Caring for our loved ones as they age is never easy. There are tons of factors that can make it taxing physically, mentally, financially, and more for both the caregiver and the one receiving care. This has always been the case, but with the emergence of COVID-19, things have only gotten more difficult. Many of us, especially caregivers for older adults, are feeling a real sense of burnout due to the Corona virus, also referred to as pandemic fatigue. Today we will be covering pandemic fatigue in more detail, recommending coping strategies, and discussing care options.

One group of people that are hit especially hard by the Corona virus spikes are caregivers of older adults, as they risk their lives, and the lives of their aging loved ones, every time they have to leave the home while COVID-19 rages on.

What is Pandemic Fatigue?

Pandemic Caregiver FatigueWhen we began seeing increased COVID-19 rates in the United States back in March, many people stayed home as much as possible to slow the spread and protect those they live with, especially those in vulnerable populations like older adults. Seven months later, it often feels less urgent to stay home, despite higher rates of COVID-19 than ever in the U.S. People are coping with the loss of their loved ones, jobs, or housing, and many live in a constant state of anxiety about getting sick.
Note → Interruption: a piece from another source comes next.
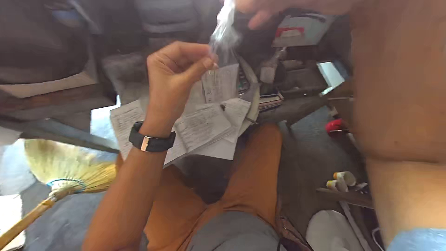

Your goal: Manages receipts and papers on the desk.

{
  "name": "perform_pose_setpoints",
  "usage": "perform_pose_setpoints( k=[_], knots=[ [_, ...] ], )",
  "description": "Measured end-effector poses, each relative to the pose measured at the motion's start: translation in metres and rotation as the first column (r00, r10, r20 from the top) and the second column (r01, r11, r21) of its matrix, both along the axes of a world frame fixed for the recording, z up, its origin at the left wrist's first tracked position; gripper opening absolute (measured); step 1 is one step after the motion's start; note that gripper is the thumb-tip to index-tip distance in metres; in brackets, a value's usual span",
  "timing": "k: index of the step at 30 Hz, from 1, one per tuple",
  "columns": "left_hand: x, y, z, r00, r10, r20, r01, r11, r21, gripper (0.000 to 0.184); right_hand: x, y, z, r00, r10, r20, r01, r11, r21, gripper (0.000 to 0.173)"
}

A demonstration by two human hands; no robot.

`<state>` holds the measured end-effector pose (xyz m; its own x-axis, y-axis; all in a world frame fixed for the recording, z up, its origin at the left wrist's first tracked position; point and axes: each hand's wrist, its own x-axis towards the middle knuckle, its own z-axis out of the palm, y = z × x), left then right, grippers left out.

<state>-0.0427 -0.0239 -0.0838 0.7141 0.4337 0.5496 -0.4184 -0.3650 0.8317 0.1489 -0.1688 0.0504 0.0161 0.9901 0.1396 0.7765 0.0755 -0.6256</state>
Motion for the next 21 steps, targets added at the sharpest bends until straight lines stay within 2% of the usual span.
perform_pose_setpoints(
  k=[2,3,4,6,7,10,13,16,18,21],
  knots=[
    [0.028,-0.012,0.011,0.999,-0.027,0.033,0.027,1.0,0.014,0.016,0.01,-0.023,-0.007,0.999,-0.036,-0.019,0.035,0.999,-0.02,0.045],
    [0.045,-0.019,0.016,0.997,-0.052,0.056,0.051,0.998,0.03,0.016,0.016,-0.028,-0.018,0.997,-0.061,-0.04,0.06,0.998,-0.03,0.066],
    [0.063,-0.024,0.019,0.993,-0.087,0.075,0.083,0.995,0.045,0.016,0.022,-0.032,-0.03,0.987,-0.112,-0.117,0.11,0.994,-0.018,0.073],
    [0.099,-0.03,0.023,0.984,-0.156,0.087,0.149,0.985,0.089,0.016,0.034,-0.037,-0.05,0.917,-0.29,-0.274,0.309,0.951,0.026,0.064],
    [0.113,-0.031,0.024,0.984,-0.167,0.057,0.159,0.979,0.125,0.019,0.045,-0.04,-0.056,0.889,-0.368,-0.272,0.393,0.919,0.04,0.058],
    [0.127,-0.021,0.028,0.975,-0.108,-0.192,0.156,0.953,0.258,0.052,0.089,-0.044,-0.076,0.838,-0.539,-0.091,0.544,0.838,0.047,0.053],
    [0.091,-0.01,0.029,0.963,0.019,-0.27,0.075,0.94,0.334,0.054,0.141,-0.038,-0.114,0.755,-0.646,0.112,0.634,0.763,0.125,0.052],
    [0.02,0.009,0.012,0.961,0.114,-0.252,-0.014,0.93,0.368,0.049,0.178,-0.035,-0.159,0.696,-0.697,0.173,0.678,0.717,0.159,0.05],
    [-0.041,0.017,-0.008,0.944,0.21,-0.256,-0.116,0.933,0.34,0.045,0.197,-0.035,-0.189,0.699,-0.694,0.173,0.686,0.719,0.115,0.052],
    [-0.124,0.014,-0.036,0.865,0.378,-0.33,-0.304,0.918,0.255,0.037,0.221,-0.03,-0.218,0.725,-0.661,0.192,0.681,0.73,-0.058,0.055]
  ],
)
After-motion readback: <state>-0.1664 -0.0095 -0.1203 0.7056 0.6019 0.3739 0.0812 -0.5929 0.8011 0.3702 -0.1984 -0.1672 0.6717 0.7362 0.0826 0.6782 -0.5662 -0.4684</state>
One group of people that are hit especially hard by the Corona virus spikes are caregivers of older adults, as they risk their lives, and the lives of their aging loved ones, every time they have to leave the home while COVID-19 rages on. Many of these caregivers still have to go to work to support their own kids, and relief has been hard to come by in recent months.

The combination of all of these fears, frustrations, and losses contribute to what we now refer to as pandemic fatigue. Pandemic fatigue can also be thought of as burnout from being pulled in all different directions while also feeling isolated from the outside world. Pandemic fatigue can put our mental and physical health at risk, affecting the quality of our work, caregiving, and lifestyle.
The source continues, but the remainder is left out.